Jay Z was famously heard in an interview with Howard Stern that he doesn’t compose the songs by writing music. He hums what he wants to a producer, who in turn creates the music. With tools like MusicLM, this could mean that anyone could feasibly create music with this mentality without going through the lengthy process to create it or the expense of having others do this for you.
It’s only a matter of time before these products begin to create music indistinguishable from that made by human musicians. When this happens, musicians will want to compose music and jam with AI programs as a backup band. Developers should look ahead to this and think of ways to make this fun and easy.
4. Don’t reinvent the wheel, upgrade the gear
Some things never go out of style. Acoustic and electric guitars, basses, drum kits and other instruments are still strong sellers. There’s low risk associated with the idea that people wanted guitars and drums last year, and they’re going to want them next year. Many developers are looking for ways to tie these “old reliables” into new tech that improves aspects of them without sacrificing musicality.
Some possibilities include improved physical modeling, such as allowing a guitar to sound like a piano and remain playable with real nuance. Today’s modeling devices have evolved from unwieldy gadgets to simple stompboxes that can be plopped onto a pedalboard next to the fuzzbox and echo machine – and they sound and play just as well, or better.
There has also been a strong trend toward the use of in-ear monitors (IEMs) rather than stage wedges for reasons ranging from better feedback control and less cabling to protecting musicians’ hearing. This is only one part of a profusion of affordable and pervasive wireless systems where multiple mics and monitors can be controlled from a central location.

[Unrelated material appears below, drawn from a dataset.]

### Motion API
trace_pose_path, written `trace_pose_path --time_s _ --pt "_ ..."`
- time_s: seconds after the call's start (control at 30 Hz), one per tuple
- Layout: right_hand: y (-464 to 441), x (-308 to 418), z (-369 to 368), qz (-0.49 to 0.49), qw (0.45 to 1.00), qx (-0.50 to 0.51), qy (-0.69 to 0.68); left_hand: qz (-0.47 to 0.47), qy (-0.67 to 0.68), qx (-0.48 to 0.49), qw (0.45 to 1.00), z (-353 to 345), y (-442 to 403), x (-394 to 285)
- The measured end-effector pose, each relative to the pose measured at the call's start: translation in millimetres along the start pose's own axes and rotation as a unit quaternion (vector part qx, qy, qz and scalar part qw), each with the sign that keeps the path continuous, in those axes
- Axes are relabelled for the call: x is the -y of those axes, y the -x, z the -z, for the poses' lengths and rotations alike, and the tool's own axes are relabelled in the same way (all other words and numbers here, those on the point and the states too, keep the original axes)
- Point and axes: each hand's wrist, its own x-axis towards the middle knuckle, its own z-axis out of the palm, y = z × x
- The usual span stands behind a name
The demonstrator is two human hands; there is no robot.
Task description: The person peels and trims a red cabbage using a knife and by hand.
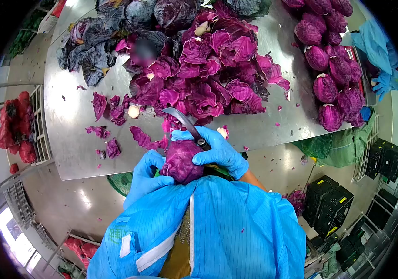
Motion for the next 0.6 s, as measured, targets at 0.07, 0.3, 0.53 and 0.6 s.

See More: Seven Technology Scenarios to Watch For in 2023
In Tune with Change
All of this points to a continuing revolution in bringing traditional music performance and engineering methods into the 21st Century.
The year ahead can be a great one for music tech developers, but only if they create products that empower creators to do their best work. Musicians are striving for real creative expression and authenticity. Developers should be listening to them and aiming to do the same.